** SUPPLIED MATERIAL follows **
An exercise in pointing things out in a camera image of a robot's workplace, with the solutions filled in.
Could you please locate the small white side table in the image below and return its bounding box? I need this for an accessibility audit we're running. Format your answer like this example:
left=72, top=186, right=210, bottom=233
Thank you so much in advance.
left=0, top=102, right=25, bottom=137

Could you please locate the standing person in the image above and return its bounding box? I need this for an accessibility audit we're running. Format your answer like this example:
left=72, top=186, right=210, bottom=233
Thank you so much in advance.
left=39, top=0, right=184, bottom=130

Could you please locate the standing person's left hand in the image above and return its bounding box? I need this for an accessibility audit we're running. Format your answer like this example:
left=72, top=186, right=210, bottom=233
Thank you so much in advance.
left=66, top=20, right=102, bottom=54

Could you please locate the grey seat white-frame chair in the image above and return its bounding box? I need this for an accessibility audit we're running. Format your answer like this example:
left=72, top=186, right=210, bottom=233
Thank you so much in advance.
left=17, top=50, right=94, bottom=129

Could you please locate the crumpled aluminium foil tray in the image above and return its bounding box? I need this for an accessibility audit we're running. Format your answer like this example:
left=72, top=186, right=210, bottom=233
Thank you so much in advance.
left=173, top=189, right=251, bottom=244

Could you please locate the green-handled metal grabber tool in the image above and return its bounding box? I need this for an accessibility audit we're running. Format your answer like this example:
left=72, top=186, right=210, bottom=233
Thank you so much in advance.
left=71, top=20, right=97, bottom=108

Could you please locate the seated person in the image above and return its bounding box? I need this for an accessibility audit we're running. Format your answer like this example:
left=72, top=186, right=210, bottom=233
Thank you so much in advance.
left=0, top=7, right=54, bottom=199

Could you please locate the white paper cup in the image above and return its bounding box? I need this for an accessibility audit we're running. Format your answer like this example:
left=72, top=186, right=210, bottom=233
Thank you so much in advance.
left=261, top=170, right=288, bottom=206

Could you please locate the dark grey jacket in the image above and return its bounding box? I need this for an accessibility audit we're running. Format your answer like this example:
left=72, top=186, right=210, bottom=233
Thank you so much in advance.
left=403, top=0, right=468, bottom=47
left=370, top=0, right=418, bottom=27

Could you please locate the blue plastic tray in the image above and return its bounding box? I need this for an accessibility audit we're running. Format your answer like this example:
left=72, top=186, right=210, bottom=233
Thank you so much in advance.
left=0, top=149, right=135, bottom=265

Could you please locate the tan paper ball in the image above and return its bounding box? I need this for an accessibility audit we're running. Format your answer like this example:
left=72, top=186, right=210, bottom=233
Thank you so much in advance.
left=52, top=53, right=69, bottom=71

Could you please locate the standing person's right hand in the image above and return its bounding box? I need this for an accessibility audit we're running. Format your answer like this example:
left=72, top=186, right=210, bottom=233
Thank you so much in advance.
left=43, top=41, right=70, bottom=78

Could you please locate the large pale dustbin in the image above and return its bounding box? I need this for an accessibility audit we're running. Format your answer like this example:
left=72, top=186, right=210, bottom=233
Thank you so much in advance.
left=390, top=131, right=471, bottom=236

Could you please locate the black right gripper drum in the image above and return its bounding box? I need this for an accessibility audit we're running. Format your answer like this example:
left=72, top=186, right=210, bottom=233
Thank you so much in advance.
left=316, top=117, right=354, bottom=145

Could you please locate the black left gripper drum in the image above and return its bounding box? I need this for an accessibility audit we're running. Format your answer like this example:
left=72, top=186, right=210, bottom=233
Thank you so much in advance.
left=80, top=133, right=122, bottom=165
** End of SUPPLIED MATERIAL **
▶ _ACTION ITEM_
Each record above is to be written out again, without any change.

▶ _ANSWER FOR THIS EXERCISE_
An exercise in pointing things out in a camera image of a robot's workplace, with the solutions filled in.
Could you please locate the small white side table in the image below and return its bounding box? I need this for an accessibility audit we're running. Format your answer like this example:
left=72, top=186, right=210, bottom=233
Thank you so much in advance.
left=0, top=102, right=25, bottom=137

Could you please locate the standing person in the image above and return its bounding box? I need this for an accessibility audit we're running. Format your answer like this example:
left=72, top=186, right=210, bottom=233
Thank you so much in advance.
left=39, top=0, right=184, bottom=130

Could you please locate the standing person's left hand in the image above and return its bounding box? I need this for an accessibility audit we're running. Format your answer like this example:
left=72, top=186, right=210, bottom=233
Thank you so much in advance.
left=66, top=20, right=102, bottom=54

Could you please locate the grey seat white-frame chair in the image above and return its bounding box? I need this for an accessibility audit we're running. Format your answer like this example:
left=72, top=186, right=210, bottom=233
Thank you so much in advance.
left=17, top=50, right=94, bottom=129

Could you please locate the crumpled aluminium foil tray in the image above and return its bounding box? I need this for an accessibility audit we're running. Format your answer like this example:
left=72, top=186, right=210, bottom=233
Thank you so much in advance.
left=173, top=189, right=251, bottom=244

Could you please locate the green-handled metal grabber tool in the image above and return its bounding box? I need this for an accessibility audit we're running. Format your answer like this example:
left=72, top=186, right=210, bottom=233
Thank you so much in advance.
left=71, top=20, right=97, bottom=108

Could you please locate the seated person in the image above and return its bounding box? I need this for an accessibility audit we're running. Format your answer like this example:
left=72, top=186, right=210, bottom=233
Thank you so much in advance.
left=0, top=7, right=54, bottom=199

Could you please locate the white paper cup in the image above and return its bounding box? I need this for an accessibility audit we're running. Format your answer like this example:
left=72, top=186, right=210, bottom=233
Thank you so much in advance.
left=261, top=170, right=288, bottom=206

Could you please locate the dark grey jacket in the image above and return its bounding box? I need this for an accessibility audit we're running. Format your answer like this example:
left=72, top=186, right=210, bottom=233
Thank you so much in advance.
left=403, top=0, right=468, bottom=47
left=370, top=0, right=418, bottom=27

Could you please locate the blue plastic tray in the image above and return its bounding box? I need this for an accessibility audit we're running. Format your answer like this example:
left=72, top=186, right=210, bottom=233
Thank you so much in advance.
left=0, top=149, right=135, bottom=265

Could you please locate the tan paper ball in the image above and return its bounding box? I need this for an accessibility audit we're running. Format your answer like this example:
left=72, top=186, right=210, bottom=233
Thank you so much in advance.
left=52, top=53, right=69, bottom=71

Could you please locate the standing person's right hand in the image above and return its bounding box? I need this for an accessibility audit we're running. Format your answer like this example:
left=72, top=186, right=210, bottom=233
Thank you so much in advance.
left=43, top=41, right=70, bottom=78

Could you please locate the large pale dustbin in the image above and return its bounding box? I need this for an accessibility audit we're running. Format your answer like this example:
left=72, top=186, right=210, bottom=233
Thank you so much in advance.
left=390, top=131, right=471, bottom=236

Could you please locate the black right gripper drum in the image above and return its bounding box? I need this for an accessibility audit we're running. Format your answer like this example:
left=72, top=186, right=210, bottom=233
Thank you so much in advance.
left=316, top=117, right=354, bottom=145

Could you please locate the black left gripper drum in the image above and return its bounding box? I need this for an accessibility audit we're running. Format your answer like this example:
left=72, top=186, right=210, bottom=233
Thank you so much in advance.
left=80, top=133, right=122, bottom=165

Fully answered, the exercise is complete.